# [What is being asked]
Leave the pictures out. Return the rest of the listing below exactly.

# [Material shown]
***
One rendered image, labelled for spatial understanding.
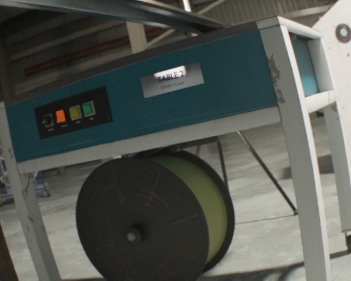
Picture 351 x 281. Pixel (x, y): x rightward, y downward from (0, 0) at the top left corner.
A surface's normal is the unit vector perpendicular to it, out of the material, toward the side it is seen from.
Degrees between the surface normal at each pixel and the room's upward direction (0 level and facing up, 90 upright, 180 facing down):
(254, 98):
***
# [Written reply]
One rendered image, labelled for spatial understanding.
Picture 351 x 281. Pixel (x, y): x rightward, y downward from (0, 0) at the top left corner.
A surface's normal is the unit vector perpendicular to it, out of the material, toward the side it is seen from.
Degrees between the surface normal at each pixel and the room's upward direction (0 level and facing up, 90 upright, 180 facing down):
(254, 98):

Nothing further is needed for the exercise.